By all accounts, Wonderland was an eclectic place in those early years. Officially, frosted grape juices and tonics were served alongside chop suey. (Editor’s note: The Southern Foodways Alliance has a wonderful podcast all about this.) Unofficially—mind you, this was during Prohibition—there might’ve been a few folks carrying flasks and doing their share of tippling. Legislators from the Arkansas House and Senate convened there during a special session in the summer of 1931 (though apparently not without the weather interfering—one newspaper account mentions that a morning meeting had to be pushed back a few hours after heavy rains made the cave inaccessible to autos). It was always between 60 and 62 degrees. There were dances from midnight until 3 a.m. It was dank in the way that all caves are, an issue that led to the wooden floors buckling and the decision to use poured concrete instead. It could be raucous, and it could be elegant. It was a place where people found their life partners and hurled their empties into the dark.

For all those reasons, it can be a little tough to gauge exactly what the vibe might’ve been like. And likewise, as the years have gone by and the cave’s legend grown, solid information has become increasingly difficult to come by—something not helped by C.A.’s apparent proclivity toward exaggeration. Early advertisements, for example, proclaimed that the cave was “500 feet below the surface of the earth,” when in fact it was closer to 83 feet. In addition to the occasional mention of Jesse James, who some say was reputed to have used the cave as a hideout, big-band legends such as Duke Ellington and Cab Calloway are often mentioned as having made appearances there—though no small amount seems to have stemmed from hearsay.

One thing is for certain, however: Much as C.A. and subsequent owners tried to make the cave something more than what it is, those efforts never quite stuck. The cave was always a cave.

Photo courtesy of Bella Vista Historical Society

WHAT’S IT LIKE now? As one might expect, a great deal has changed in the 60-some years since the club’s Depression-era heyday. In 1952, after an ailing Linebarger sold off most of the property (with the exception of the cave itself), there seems to have been a shift in aesthetic, with Alice and residents of Wonderland appearing behind the bandstand, and cutouts of the Queen of Hearts and the cards taking up posts at the ends of benches. Later, as the shadow of the Cold War loomed, the cave was turned into a civil-defense fallout shelter, with 17.5-gallon barrels of water brought in. In the late ’80s and early ’90s, there was one last grasping attempt at life, as two men from Bentonville bought the property from Linebarger’s three granddaughters and installed modern lighting, restrooms and an expanded bar.

But even knowing all of those changes have come to pass doesn’t soften the blow of seeing what the cave looks like now.

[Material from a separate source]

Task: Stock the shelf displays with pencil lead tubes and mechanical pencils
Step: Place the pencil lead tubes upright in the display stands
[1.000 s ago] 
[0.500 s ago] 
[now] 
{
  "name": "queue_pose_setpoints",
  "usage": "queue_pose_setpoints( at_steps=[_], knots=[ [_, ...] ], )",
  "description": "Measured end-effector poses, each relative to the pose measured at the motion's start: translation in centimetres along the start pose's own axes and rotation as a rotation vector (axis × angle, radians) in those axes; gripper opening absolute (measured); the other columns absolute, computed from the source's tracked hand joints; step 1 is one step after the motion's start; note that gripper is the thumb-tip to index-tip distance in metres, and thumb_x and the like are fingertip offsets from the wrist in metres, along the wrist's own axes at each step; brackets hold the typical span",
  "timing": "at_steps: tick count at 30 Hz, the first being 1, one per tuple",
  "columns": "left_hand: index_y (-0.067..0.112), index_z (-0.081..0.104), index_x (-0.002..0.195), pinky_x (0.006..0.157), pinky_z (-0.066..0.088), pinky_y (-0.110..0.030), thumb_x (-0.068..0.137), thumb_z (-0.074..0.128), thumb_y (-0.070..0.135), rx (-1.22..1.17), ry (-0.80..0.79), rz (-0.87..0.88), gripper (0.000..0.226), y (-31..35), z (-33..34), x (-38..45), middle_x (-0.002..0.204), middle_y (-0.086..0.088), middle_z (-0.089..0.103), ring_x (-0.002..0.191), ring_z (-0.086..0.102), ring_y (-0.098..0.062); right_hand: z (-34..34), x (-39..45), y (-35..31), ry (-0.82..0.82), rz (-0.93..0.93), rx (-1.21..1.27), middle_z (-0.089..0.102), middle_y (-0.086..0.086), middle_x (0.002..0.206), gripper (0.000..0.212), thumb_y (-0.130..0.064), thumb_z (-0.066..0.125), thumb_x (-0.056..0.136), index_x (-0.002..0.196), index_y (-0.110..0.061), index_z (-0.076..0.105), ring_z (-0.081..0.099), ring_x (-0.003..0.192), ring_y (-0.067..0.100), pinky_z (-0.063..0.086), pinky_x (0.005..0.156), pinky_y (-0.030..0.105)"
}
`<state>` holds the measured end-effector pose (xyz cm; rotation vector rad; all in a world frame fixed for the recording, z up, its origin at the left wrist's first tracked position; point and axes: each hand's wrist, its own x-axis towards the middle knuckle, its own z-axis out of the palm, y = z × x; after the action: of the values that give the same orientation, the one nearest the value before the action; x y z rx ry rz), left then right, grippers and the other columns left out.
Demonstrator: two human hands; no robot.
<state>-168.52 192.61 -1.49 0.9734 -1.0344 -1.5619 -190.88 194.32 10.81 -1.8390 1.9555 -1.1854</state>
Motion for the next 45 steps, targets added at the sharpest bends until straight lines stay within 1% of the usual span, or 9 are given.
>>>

For the final minute of an amateur documentary about the cave posted on YouTube in 2010, there’s a mix of video footage and photos that provide a glimpse into the cave as it was at the time. Any sign of elegance has been stripped away. Time and vandalism have left the place in ruins. Broken bottles litter the stairs. Graffiti mars the white stone walls. There are no more working lights. The plumbing is a splintered mess of white plastic. Somewhere even deeper still, past the ballroom, there’s a cache of barrels held over from the fallout-shelter days.

In fairness, it’s probably different now. Since 2012, largely owing to new ownership, there’s been a renewed interest in seeing the cave restored. Volunteers have spent hours cleaning out beer bottles and scrubbing the rocks. Although it seems funding has been hard to come by, there’s a chance that at some point, the cave might be a destination—albeit with more of a family-oriented bent. But for us, it’ll always be the same as it ever was. For us, it’ll be Wonderland.